Bürokraside, üniversitede, iş dünyasında partimizin gençlik kollarında birlikte çalıştığımız binlerce isim biliyoruz. Görüldüğü gibi gençlerimizin önünü her alanda biz açtık. Bunun için sizin kendinizi çok iyi yetiştirmesi gerekiyor. Bu konuda ben sizlere güveniyorum.
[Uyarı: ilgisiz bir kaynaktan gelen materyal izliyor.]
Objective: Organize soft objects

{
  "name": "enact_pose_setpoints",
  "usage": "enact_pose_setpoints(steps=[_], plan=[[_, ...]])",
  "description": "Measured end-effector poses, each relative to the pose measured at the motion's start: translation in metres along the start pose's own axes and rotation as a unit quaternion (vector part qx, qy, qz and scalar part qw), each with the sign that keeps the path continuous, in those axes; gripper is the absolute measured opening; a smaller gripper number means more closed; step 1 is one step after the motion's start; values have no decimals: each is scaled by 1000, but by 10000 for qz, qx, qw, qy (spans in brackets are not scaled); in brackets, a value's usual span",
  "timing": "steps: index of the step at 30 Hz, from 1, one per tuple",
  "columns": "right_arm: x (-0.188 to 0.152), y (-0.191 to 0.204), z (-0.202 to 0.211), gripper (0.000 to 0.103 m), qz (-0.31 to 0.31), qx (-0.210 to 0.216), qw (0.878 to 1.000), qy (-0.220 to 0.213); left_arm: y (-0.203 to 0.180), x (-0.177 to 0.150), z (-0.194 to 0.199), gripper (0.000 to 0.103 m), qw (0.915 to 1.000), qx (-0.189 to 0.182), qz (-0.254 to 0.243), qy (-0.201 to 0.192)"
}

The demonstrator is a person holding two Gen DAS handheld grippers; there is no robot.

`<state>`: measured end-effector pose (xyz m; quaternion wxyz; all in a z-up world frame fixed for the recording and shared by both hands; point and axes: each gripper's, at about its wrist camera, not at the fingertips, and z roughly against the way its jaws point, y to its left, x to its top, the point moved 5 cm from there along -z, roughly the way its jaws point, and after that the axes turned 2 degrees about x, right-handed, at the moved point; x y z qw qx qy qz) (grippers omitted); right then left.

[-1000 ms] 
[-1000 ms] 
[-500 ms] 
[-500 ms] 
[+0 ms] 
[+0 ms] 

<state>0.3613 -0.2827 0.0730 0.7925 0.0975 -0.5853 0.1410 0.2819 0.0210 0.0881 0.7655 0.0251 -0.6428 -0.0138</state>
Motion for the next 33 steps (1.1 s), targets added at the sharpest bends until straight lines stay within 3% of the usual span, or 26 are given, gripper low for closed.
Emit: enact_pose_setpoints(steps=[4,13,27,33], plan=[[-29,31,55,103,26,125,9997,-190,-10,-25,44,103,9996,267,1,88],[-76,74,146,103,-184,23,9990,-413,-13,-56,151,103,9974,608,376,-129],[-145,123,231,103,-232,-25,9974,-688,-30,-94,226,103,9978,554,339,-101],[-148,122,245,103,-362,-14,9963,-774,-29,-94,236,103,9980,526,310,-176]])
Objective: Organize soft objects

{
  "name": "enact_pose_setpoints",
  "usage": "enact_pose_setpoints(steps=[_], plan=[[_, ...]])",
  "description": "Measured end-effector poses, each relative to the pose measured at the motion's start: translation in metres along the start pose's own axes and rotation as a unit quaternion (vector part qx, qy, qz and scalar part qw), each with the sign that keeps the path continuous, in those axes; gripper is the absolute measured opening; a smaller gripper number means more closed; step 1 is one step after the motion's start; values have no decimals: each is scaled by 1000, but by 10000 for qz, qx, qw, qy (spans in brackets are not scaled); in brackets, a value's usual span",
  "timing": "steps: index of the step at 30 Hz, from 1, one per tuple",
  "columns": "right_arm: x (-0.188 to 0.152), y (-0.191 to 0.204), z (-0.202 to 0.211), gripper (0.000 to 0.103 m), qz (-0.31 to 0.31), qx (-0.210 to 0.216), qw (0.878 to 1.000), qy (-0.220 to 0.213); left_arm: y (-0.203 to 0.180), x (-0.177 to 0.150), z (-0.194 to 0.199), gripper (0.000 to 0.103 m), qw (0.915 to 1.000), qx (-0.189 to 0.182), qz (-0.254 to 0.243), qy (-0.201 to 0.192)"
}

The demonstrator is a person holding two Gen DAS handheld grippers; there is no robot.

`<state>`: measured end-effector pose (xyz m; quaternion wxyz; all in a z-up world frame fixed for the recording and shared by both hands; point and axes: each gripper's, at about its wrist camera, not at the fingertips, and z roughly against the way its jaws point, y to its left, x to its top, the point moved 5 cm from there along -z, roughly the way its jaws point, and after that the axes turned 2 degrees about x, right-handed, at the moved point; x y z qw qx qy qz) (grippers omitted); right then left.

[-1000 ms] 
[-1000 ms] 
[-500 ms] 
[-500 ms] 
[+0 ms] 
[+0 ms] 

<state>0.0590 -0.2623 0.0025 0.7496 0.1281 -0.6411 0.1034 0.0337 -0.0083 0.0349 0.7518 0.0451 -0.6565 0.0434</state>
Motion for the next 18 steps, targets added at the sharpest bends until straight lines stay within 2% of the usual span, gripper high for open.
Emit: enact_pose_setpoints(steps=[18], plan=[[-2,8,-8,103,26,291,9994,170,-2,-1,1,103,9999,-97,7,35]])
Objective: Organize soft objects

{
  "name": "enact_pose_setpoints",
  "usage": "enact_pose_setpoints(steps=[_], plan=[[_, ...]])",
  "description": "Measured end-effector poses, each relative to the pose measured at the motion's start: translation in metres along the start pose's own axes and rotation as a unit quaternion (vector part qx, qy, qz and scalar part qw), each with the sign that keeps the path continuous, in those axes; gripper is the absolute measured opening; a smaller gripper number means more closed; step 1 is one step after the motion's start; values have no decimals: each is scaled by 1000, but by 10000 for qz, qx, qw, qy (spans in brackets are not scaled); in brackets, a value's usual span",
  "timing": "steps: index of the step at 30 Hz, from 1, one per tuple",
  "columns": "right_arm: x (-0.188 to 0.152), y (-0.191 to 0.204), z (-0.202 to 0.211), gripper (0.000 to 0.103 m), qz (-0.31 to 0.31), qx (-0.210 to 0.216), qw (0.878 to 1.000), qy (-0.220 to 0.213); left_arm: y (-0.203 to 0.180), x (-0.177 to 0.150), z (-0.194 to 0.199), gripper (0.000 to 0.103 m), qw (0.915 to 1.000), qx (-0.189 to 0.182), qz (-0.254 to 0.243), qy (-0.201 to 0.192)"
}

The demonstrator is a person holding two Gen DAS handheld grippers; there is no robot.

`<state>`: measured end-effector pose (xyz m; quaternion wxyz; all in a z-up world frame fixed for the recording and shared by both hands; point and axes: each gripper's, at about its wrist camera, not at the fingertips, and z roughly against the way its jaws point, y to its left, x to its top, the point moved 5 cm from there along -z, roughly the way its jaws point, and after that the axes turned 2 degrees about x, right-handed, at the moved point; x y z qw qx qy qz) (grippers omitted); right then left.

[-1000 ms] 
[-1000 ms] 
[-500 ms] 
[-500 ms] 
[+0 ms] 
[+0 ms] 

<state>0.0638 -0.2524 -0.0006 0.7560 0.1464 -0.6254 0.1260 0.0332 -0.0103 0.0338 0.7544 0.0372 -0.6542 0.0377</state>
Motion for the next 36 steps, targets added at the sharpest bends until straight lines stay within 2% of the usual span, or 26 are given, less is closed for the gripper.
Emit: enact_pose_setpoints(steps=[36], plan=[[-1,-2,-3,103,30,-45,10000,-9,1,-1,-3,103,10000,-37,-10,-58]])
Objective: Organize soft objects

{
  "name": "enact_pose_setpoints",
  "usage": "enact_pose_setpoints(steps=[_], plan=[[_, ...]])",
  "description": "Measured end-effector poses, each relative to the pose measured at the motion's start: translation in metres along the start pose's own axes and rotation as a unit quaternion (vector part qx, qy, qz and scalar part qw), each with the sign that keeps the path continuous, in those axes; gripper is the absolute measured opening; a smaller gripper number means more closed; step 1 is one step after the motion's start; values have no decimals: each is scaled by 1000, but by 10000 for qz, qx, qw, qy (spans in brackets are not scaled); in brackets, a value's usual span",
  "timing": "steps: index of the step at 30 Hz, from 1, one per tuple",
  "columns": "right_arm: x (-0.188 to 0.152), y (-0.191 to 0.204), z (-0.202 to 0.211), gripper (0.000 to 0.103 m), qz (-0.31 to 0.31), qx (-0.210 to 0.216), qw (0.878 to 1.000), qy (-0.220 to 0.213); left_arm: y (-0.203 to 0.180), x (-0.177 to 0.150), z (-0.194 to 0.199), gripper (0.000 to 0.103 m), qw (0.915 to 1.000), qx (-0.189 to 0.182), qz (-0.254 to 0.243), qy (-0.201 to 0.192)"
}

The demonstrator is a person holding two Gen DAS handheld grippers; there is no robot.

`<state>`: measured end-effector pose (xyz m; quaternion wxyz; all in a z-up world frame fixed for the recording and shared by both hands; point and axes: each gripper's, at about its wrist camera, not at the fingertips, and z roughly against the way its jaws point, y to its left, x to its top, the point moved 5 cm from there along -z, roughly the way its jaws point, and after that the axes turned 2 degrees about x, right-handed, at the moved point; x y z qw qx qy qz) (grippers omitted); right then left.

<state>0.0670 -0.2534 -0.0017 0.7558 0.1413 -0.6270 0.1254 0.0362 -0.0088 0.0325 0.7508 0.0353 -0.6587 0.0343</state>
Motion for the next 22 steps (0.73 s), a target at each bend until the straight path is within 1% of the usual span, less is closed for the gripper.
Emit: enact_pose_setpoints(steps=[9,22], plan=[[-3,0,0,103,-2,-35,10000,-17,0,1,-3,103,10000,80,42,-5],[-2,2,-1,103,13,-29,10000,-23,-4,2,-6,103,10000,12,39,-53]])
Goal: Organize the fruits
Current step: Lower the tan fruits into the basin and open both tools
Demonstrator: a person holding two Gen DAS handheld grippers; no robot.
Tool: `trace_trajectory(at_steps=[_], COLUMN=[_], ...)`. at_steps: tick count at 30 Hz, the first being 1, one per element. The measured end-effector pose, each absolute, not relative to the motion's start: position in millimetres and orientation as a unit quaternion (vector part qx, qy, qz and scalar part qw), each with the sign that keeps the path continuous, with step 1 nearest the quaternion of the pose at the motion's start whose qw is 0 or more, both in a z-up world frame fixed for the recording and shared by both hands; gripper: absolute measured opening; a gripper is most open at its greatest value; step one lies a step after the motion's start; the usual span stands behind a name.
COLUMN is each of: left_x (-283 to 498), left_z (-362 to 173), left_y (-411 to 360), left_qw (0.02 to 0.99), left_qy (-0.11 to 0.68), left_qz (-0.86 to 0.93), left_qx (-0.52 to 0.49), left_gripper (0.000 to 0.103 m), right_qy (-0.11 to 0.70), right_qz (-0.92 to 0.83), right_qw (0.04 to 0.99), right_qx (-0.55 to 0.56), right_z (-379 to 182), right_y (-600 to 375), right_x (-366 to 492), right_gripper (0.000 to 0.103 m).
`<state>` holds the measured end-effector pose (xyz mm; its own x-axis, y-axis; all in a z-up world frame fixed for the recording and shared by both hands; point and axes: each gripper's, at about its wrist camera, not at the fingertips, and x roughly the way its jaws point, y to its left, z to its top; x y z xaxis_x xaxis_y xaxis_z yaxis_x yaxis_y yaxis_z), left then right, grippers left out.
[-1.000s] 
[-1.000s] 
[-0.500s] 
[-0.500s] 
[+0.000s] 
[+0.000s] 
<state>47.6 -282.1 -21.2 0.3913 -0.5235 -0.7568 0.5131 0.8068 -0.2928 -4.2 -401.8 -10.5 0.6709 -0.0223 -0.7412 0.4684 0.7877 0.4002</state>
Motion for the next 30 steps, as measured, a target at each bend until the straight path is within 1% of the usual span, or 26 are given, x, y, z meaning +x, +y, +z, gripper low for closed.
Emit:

Sevgili gençler, hayat doğumdan ölüme kadar süren ve nesillerden nesillere aktarılan bir bilgi, tecrübe, birikim devridaimidir. Mücadele sürecidir. Kendinizi geliştirmeyi ve mücadeleyi bıraktığınız anda maddi ve manevi her anlamda yıkıma uğramanız kaçınılmazdır. Her kuşak, bir sonraki için önden giden atlı mesafesindedir.
Siz şu anda karanlığı aydınlatan gençlersiniz. 31 Mart gecesini de sizler aydınlatacaksınız. Durmadan, yorulmadan, 31 Mart gecesine kadar yola devam ediyor muyuz? Artık Eskişehir’i şu karanlık bahtından kurtarmaya hazır mıyız? Siz bu kararı verdikten sonra mesele bitmiştir.
Biz kendi zihin ve gönül hazinemizi sizlere yani ardımızdan gelen nesillere açmazsak, tarih önünde sorumlu oluruz. Gençlerimizle gerçekleştirdiğimiz buluşmaları, hasret giderme yanında işte böyle bir paylaşımın da vesilesi haline getirmeye çalışıyoruz.
Her ne kadar gelişen teknolojiyle birlikte çeşitlenen yeni iletişim mecraları, klasik usulleri tehdit ediyor olsa da biz onları da kullanarak sizlerle muhabbetimizi kesintisiz sürdürüyoruz.
Türkiye Yüzyılı’nın inşası yolunda kararlılıkla ilerlerken, hiçbir mecrayı ve hiçbir mesajı ihmal etme lüksümüz yok.
Türkiye siyasetinde gençleri merkezine alan tek parti, AK Parti’dir. Siz bakmayın birilerinin seçim arifesi gençlik edebiyatı yaptıklarına. Onlar sadece bu işin lafını etmeyi bilir. Onlar sadece bu işin istismarını yapmayı bilir. Onlar sadece gençleri, yalanlarına alet etmeyi bilir.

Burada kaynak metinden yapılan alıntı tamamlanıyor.